It was a horrible tragedy: a large truck lost its brakes going downhill on a bustling Port-au-Prince street earlier this week, barrelling into cars, motorcycles and pedestrians, killing 29 people and injuring 70. “It was on Route de Delmas – the largest and busiest road in the Haitian capital. The truck rode over several motorcycles, hit many pedestrians, struck and crushed a public minibus,” reports Sean Casey, International Medical Corps Country Director in Haiti, who arrived at the scene moments after the crash.
International Medical Corps staff and the Haitian doctors, nurses and surgeons we have trained over the past two years were among the first to respond and treat the victims. Since 2011 International Medical Corps, supported by the Clinton Bush Haiti Fund, has been operating an emergency medicine development program at the Hopital de Universite d’Etat d’Haiti (HUEH). Through this program more than 300 physicians and nurses were trained in nearly every component of emergency care delivery.
The impact of this program became acutely evident this week, as many of those injured in the truck accident were brought to HUEH. The quick response of emergency staff trained by International Medical Corps, using equipment provided for the emergency care program, in particular ultrasound machines capable of identifying internal bleeding, undoubtedly saved lives.
“The doctors, nurses, and first-responders were able to provide improved care during the incident because of the extensive preparations resulting from the yearlong emergency capacity-building program,” stated Dr. Daniel Khodabakhsh, International Medical Corps’ Technical Advisor for the emergency medical care development program.

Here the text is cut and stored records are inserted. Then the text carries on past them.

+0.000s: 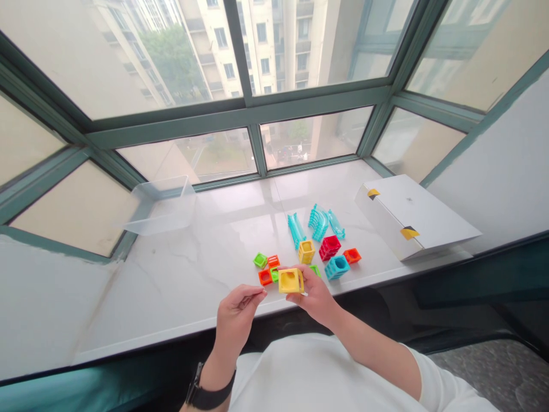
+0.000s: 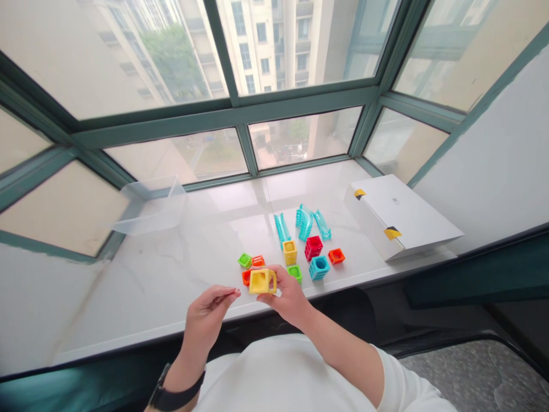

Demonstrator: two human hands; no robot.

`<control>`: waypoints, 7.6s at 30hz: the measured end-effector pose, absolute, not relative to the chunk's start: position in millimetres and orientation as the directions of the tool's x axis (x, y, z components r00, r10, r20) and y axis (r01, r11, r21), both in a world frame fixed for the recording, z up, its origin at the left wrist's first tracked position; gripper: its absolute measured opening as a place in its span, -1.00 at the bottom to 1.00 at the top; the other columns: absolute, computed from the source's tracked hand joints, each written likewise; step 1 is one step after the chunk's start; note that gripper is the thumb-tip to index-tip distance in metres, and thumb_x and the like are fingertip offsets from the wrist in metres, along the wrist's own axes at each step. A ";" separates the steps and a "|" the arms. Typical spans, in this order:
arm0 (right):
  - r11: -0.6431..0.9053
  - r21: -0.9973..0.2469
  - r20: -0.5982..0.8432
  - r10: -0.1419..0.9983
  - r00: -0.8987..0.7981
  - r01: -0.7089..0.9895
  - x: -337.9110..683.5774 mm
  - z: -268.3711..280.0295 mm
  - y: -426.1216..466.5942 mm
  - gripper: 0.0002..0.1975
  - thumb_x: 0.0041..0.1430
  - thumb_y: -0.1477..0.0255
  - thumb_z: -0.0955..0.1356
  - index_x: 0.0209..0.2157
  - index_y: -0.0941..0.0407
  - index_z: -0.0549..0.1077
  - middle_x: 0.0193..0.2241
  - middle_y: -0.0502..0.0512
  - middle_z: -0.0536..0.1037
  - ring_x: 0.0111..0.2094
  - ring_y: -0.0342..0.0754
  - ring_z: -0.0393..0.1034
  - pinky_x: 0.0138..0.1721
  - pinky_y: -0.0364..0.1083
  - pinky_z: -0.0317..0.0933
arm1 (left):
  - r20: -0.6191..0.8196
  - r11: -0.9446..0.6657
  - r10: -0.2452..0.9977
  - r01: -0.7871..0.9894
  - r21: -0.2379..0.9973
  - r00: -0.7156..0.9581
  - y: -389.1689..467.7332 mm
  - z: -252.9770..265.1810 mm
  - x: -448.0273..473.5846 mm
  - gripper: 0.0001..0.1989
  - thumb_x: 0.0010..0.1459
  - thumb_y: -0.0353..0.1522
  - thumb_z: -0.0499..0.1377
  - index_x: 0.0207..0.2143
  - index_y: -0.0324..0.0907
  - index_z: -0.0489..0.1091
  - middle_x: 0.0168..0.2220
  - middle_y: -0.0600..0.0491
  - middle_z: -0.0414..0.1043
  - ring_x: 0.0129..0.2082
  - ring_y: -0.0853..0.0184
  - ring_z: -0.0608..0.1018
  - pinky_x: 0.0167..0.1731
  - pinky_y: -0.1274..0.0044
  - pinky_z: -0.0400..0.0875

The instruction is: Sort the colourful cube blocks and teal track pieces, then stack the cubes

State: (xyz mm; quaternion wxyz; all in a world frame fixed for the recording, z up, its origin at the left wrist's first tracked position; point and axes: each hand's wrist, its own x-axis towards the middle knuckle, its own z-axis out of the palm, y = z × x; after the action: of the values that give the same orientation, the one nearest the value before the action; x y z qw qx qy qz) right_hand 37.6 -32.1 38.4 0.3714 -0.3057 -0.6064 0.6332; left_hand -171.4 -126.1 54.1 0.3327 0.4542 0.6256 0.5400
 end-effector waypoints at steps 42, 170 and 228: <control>0.308 -0.944 0.177 0.771 -0.612 0.115 45.4 29.1 -32.9 -0.19 0.23 0.17 0.51 0.42 -0.12 0.19 0.08 0.15 0.56 -0.05 0.07 0.53 0.04 0.09 0.45 | 0.169 -0.134 0.983 0.357 0.924 -0.066 -108.7 65.4 -155.6 -0.63 0.21 -0.25 0.37 0.06 -0.04 0.49 0.06 -0.08 0.51 0.07 0.13 0.58 0.11 0.26 0.54; 0.462 -0.643 0.060 0.825 -0.561 0.611 91.2 35.0 95.0 -0.46 0.29 0.48 0.39 0.29 -0.02 0.40 0.18 0.22 0.51 0.14 0.12 0.48 0.20 0.18 0.36 | -0.153 0.315 0.778 0.166 0.935 -0.609 -124.1 -62.1 -239.9 -0.42 0.20 0.08 0.21 0.05 -0.14 0.44 0.00 -0.12 0.59 -0.03 0.11 0.66 0.04 0.19 0.57; 0.653 -0.244 -0.316 0.646 -0.695 0.717 -33.0 -24.4 1.7 -0.32 0.31 0.35 0.34 0.42 0.15 0.21 0.45 0.26 0.18 0.37 0.29 0.19 0.32 0.18 0.16 | -0.068 0.304 0.922 0.604 0.737 -0.381 -106.8 -67.9 -231.6 -0.64 0.14 -0.22 0.27 -0.02 -0.13 0.44 0.00 -0.10 0.57 -0.02 0.08 0.65 0.06 0.22 0.51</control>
State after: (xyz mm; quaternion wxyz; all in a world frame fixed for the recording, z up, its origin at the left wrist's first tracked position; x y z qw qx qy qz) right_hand -33.0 1.7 -24.4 -0.1010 -0.3771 -0.9034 0.1772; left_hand -231.6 -106.8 -67.9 0.2501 0.4969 0.7677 0.3180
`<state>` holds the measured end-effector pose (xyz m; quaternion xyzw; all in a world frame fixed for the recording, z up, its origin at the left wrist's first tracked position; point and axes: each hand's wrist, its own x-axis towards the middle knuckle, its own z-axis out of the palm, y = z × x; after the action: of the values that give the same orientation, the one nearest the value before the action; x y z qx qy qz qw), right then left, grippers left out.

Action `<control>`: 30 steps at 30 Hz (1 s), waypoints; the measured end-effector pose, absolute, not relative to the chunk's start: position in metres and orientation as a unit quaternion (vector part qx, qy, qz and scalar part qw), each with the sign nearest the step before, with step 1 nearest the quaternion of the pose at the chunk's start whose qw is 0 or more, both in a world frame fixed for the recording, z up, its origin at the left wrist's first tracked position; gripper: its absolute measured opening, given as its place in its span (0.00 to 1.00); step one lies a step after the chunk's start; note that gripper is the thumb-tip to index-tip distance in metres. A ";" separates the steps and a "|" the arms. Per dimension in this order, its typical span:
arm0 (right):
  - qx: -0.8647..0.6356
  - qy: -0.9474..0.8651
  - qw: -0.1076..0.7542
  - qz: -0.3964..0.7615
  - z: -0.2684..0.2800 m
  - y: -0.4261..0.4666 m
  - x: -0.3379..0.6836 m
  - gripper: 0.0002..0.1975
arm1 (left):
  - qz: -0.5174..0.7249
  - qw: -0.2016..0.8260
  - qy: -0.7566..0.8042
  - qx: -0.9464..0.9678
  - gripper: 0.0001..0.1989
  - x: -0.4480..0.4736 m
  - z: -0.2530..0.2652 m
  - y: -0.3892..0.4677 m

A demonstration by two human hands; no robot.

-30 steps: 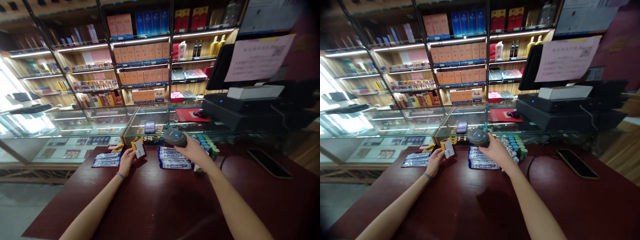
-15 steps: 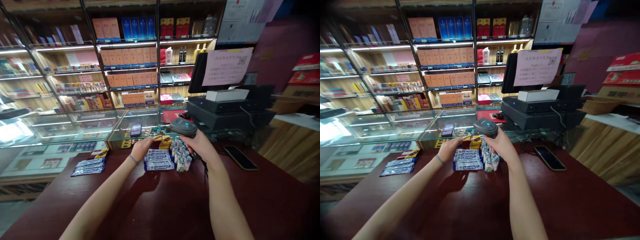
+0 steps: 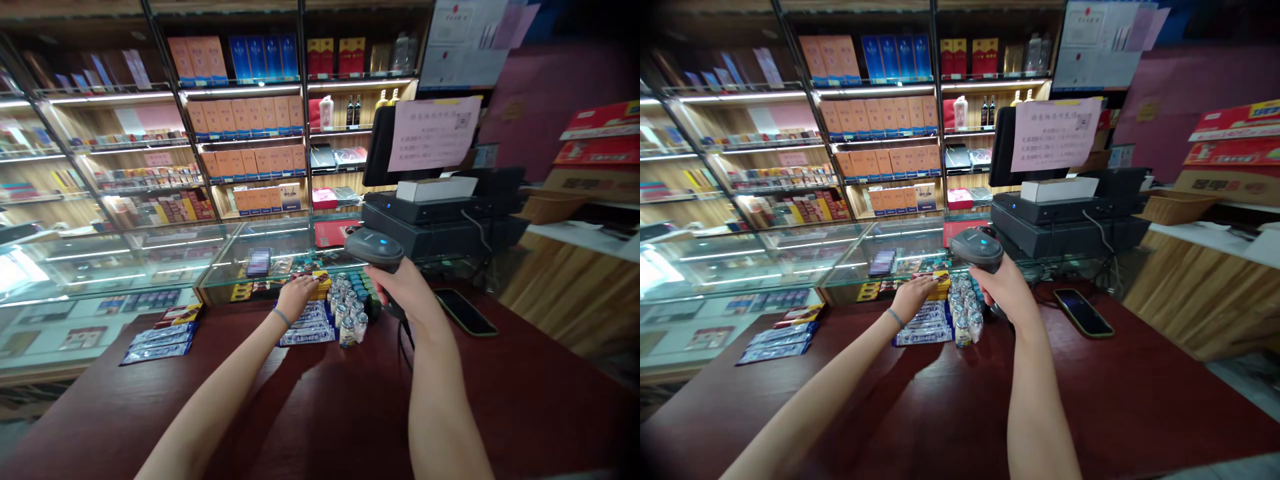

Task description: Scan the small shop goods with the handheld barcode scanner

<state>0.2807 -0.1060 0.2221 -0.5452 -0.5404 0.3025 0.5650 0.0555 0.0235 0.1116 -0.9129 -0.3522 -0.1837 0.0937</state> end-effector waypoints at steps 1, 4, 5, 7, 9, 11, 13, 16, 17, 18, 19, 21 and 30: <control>-0.545 -0.539 0.567 0.302 0.222 -0.107 0.281 0.11 | -0.188 0.092 -0.350 -0.913 0.20 0.056 0.109 0.025; -0.546 -0.537 0.569 0.299 0.222 -0.108 0.282 0.11 | -0.209 0.085 -0.343 -0.912 0.19 0.055 0.103 0.029; -0.547 -0.539 0.568 0.297 0.222 -0.108 0.281 0.11 | -0.216 0.085 -0.340 -0.911 0.18 0.056 0.102 0.030; -0.548 -0.542 0.566 0.293 0.222 -0.108 0.280 0.11 | -0.232 0.090 -0.334 -0.909 0.16 0.056 0.099 0.031; -0.546 -0.545 0.564 0.294 0.223 -0.107 0.277 0.11 | -0.248 0.099 -0.329 -0.906 0.16 0.056 0.097 0.031; -0.544 -0.547 0.560 0.301 0.224 -0.107 0.271 0.11 | -0.267 0.110 -0.326 -0.900 0.18 0.052 0.095 0.030; -0.544 -0.551 0.554 0.307 0.225 -0.107 0.264 0.11 | -0.285 0.121 -0.328 -0.893 0.20 0.042 0.093 0.027; -0.547 -0.553 0.549 0.305 0.226 -0.106 0.249 0.11 | -0.303 0.132 -0.341 -0.880 0.21 0.015 0.089 0.021; -0.549 -0.552 0.550 0.304 0.225 -0.106 0.244 0.11 | -0.308 0.136 -0.349 -0.874 0.22 0.004 0.089 0.018; -0.550 -0.551 0.549 0.304 0.225 -0.105 0.239 0.11 | -0.312 0.139 -0.360 -0.868 0.22 -0.008 0.088 0.016; -0.552 -0.551 0.547 0.303 0.225 -0.105 0.234 0.11 | -0.317 0.143 -0.372 -0.861 0.22 -0.020 0.088 0.013; -0.559 -0.554 0.539 0.300 0.223 -0.103 0.224 0.12 | -0.325 0.151 -0.396 -0.846 0.20 -0.046 0.087 0.008; -0.565 -0.605 0.477 0.294 0.200 -0.095 0.172 0.13 | -0.328 0.133 -0.498 -0.792 0.19 -0.161 0.070 -0.016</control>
<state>0.1720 -0.0951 0.2004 -0.5649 -0.6053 0.2944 0.4774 -0.1606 -0.0163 0.0699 -0.7920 -0.4975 -0.3278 0.1333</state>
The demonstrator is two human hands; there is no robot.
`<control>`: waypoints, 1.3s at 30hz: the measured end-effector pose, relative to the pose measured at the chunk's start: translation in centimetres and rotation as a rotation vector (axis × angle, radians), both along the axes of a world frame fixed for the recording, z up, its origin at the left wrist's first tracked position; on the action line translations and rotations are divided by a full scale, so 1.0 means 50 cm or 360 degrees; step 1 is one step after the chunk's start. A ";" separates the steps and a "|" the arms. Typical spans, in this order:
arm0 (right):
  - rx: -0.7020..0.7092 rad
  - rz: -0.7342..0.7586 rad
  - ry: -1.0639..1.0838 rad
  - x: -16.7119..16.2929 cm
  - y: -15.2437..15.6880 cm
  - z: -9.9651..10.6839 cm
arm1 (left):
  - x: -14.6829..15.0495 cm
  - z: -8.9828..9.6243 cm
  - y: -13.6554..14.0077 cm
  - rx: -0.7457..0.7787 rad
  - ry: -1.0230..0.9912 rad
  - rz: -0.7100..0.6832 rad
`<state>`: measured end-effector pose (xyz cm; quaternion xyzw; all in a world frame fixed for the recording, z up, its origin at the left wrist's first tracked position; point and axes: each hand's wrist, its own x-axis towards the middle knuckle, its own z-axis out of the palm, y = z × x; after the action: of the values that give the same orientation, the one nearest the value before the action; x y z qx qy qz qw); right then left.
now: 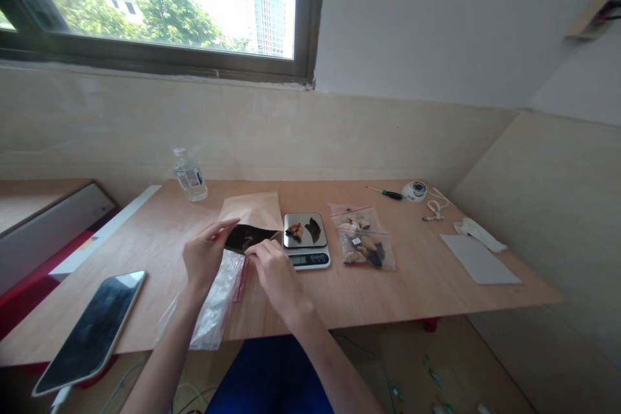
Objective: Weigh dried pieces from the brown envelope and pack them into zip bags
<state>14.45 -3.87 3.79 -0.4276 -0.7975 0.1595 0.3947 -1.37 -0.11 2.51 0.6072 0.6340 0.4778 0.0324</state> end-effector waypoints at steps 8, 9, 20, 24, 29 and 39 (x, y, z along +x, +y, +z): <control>-0.0272 -0.0041 0.0277 0.163 -0.002 -0.013 | -0.019 0.007 0.005 0.0040 -0.0035 0.0001; -0.0313 -0.0093 0.0245 0.183 0.008 -0.028 | -0.019 0.007 0.004 0.0039 -0.0042 -0.0013; -0.0142 -0.0303 -0.0092 0.219 0.142 -0.142 | -0.021 0.010 0.008 0.0016 0.0024 0.0012; -0.0080 -0.0323 -0.0073 0.222 0.152 -0.159 | -0.022 0.012 0.006 -0.0015 0.0008 0.0009; -0.0049 -0.0263 -0.0068 0.209 0.114 -0.162 | -0.019 0.011 0.005 -0.0017 -0.0007 0.0008; 0.0205 -0.0411 -0.0194 0.182 0.119 -0.168 | -0.016 0.016 0.002 -0.0045 -0.0031 0.0017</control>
<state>23.55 2.08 -4.61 -0.5091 -0.7670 0.0296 0.3894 -2.18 -0.02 3.31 0.5985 0.6436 0.4750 0.0445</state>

Only a month prior, Port-au-Prince’s firefighters and Haitian Red Cross’ medics had gathered together with HUEH physicians and nurses, as well as International Medical Corps experts, to practice a large-scale disaster simulation similar to Monday’s event. The practice stressed triage, stabilization, patient transport, and emergency trauma care, all of which were vital in responding to the truck accident.
The emergency response infrastructure in Port-au-Prince still faces challenges, as hospitals suffered from shortages of basic supplies such as blood for transfusions, which could have saved more lives following this tragic crash. Yet the International Medical Corps emergency medicine development program is providing lifesaving support to build the Haitian health systems towards self-reliance.
Lessons from the incident this week will be used by International Medical Corps trainers, exploring how pre-hospital care, triage, patient transport and communication in mass-trauma incidents can be improved, as well as coordination with the Haitian Fire Department and Haitian Red Cross, to ensure that Haitian first-responders are even better prepared for the next potential tragedy.